This blog entry was written by Dr. Kim Hunter-Schaedle and posted by Garrett Gleeson.
The upcoming 2010 NF Conference features a packed program of scientific and clinical presentations, but perhaps the most anticipated will be the opening session, chaired by Dr. Roger Packer (Children’s National Medical Center) and Dr. Kathryn North (University of Sydney). The session will feature updates on a number of major ongoing neurofibromatosis clinical trials (though such is their number that updates on additional trials will be reported later in the Conference). The NF community now has a number of NF1 clinical trials underway including trials for plexiform neurofibromas learning disabilities and next, optic pathway glioma, and these continue to expand; Dr. Brigitte Widemann (National Cancer Institute) will review ‘lessons learned’ in these past few years of implementing NF1 trials.

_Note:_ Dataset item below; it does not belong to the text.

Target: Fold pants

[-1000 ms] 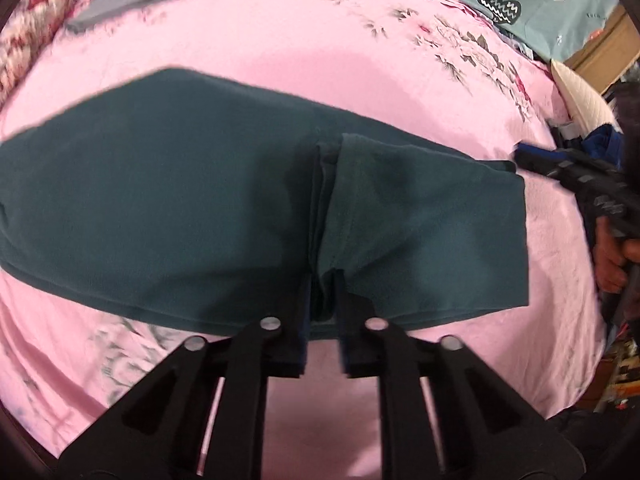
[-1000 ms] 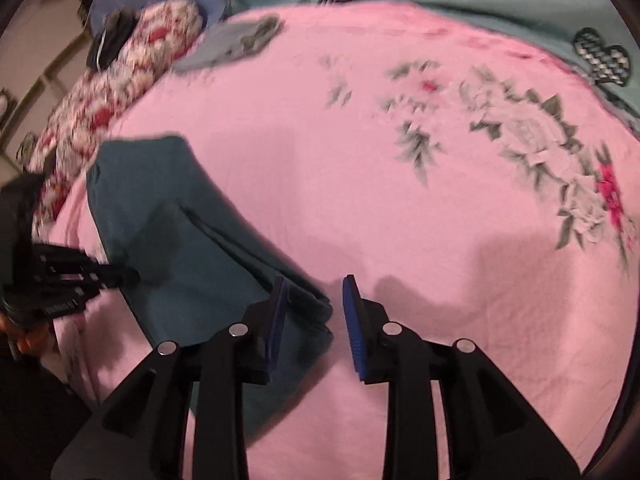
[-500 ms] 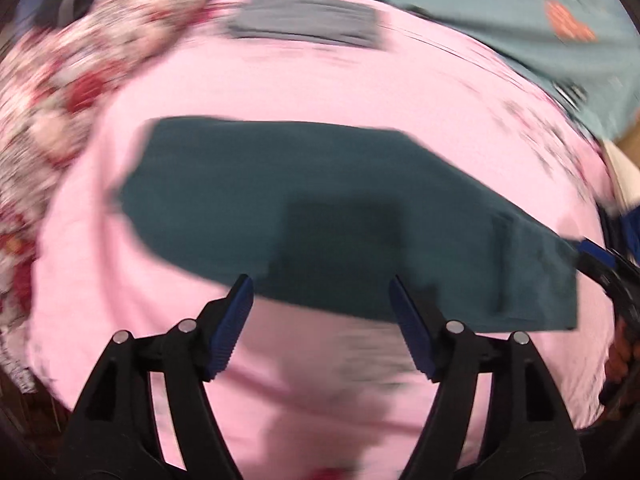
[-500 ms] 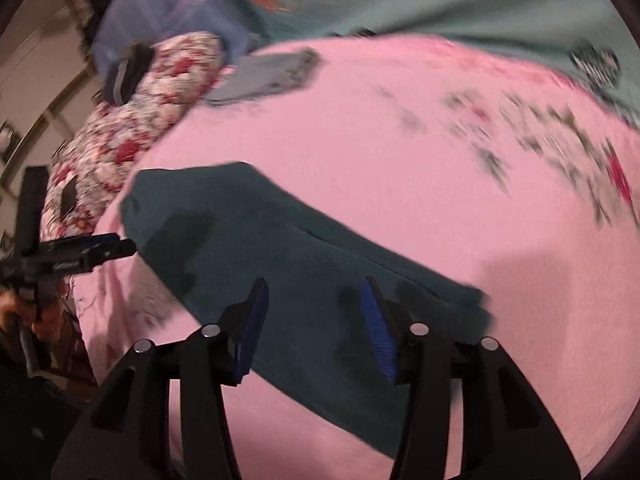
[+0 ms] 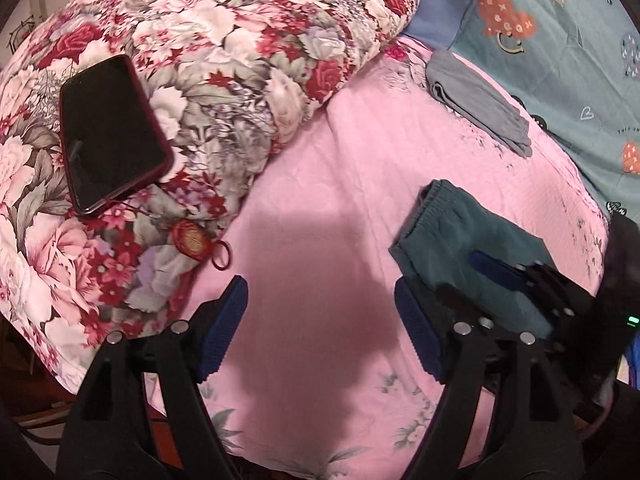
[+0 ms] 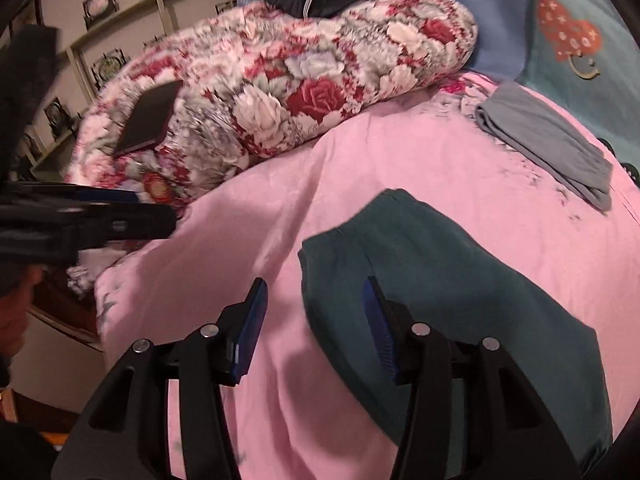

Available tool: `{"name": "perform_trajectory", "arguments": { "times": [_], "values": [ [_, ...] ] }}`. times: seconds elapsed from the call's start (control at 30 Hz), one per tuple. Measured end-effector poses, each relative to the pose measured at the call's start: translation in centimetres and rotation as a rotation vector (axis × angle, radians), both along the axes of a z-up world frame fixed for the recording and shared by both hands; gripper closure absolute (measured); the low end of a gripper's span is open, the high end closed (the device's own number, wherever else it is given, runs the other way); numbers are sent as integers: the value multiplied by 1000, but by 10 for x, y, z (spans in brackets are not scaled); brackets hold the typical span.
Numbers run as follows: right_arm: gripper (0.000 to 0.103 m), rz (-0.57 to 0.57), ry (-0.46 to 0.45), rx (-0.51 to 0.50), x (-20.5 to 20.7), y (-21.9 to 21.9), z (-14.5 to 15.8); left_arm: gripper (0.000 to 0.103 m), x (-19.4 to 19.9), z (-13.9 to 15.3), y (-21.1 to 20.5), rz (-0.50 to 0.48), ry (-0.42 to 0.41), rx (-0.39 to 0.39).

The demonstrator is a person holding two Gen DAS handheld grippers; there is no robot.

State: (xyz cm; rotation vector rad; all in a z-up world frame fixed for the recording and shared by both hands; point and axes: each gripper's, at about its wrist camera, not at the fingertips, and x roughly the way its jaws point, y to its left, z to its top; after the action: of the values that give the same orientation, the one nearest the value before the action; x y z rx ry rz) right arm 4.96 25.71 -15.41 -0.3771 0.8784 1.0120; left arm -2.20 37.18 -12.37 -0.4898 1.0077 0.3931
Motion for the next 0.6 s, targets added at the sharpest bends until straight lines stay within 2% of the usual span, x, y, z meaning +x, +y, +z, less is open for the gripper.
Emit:
{"name": "perform_trajectory", "arguments": {
  "times": [0.23,0.3,0.33,0.37,0.43,0.5,0.6],
  "values": [
    [53,-43,-19,-144,8,32,-39,26,3,-3,18,-50,-30,-62],
    [67,-55,-46,-154,7,32,-44,26,9,-2,21,-70,-39,-74],
    [84,-63,-66,-166,8,32,-44,26,13,-1,21,-81,-45,-80],
    [95,-65,-48,-156,10,31,-42,26,20,0,22,-98,-52,-91],
    [97,-102,-18,-128,15,23,-32,24,33,1,22,-129,-67,-128],
    [97,-131,-36,-90,13,15,-17,20,49,0,20,-165,-81,-178],
    [97,-155,-64,-53,8,6,0,18,77,-8,11,-237,-82,-311]
  ]
}}
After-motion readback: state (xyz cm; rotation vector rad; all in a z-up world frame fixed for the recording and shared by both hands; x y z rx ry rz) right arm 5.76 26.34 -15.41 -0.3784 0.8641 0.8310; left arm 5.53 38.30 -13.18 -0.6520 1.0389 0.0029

NF2 clinical trials have also commenced with an initial focus on the key tumor, vestibular schwannoma; these will be presented, and Dr. Bradley Welling (Ohio State University) will give a reprise of the Foundation’s recent Las Vegas ‘State of the Trial’ Workshop including plans to update the consensus guidelines for how NF2 trials should be conducted. Dr. Jay Gibbs (AstraZeneca, and also Chair of the CTF NF Preclinical Consortium Oversight Committee) will offer a perspective on potential next-in-line drug candidates for NF trials.
Also well represented on the 2010 agenda are advances in the resources that clinicians need to give patients the best possible clinical care. Prior to the NF Conference, CTF staff will host a networking forum for NF clinic coordinators – often the first and most prominent point of contacts for patients visiting and NF clinic. And three-dimensional imaging of tumors is gradually becoming integrated into clinical care as well as clinical trials; advances in this area will be presented at the NF Conference. And an entire evening of the Conference hosted by Dr. Ros Ferner (Guy’s and St. Thomas’ NHS Trust, London) and Dr. Bob Listernick (Northwestern University) will be dedicated to a ‘clinical care satellite’ where physicians will share wisdom on clinical management approaches and on challenging cases of NF that they have managed.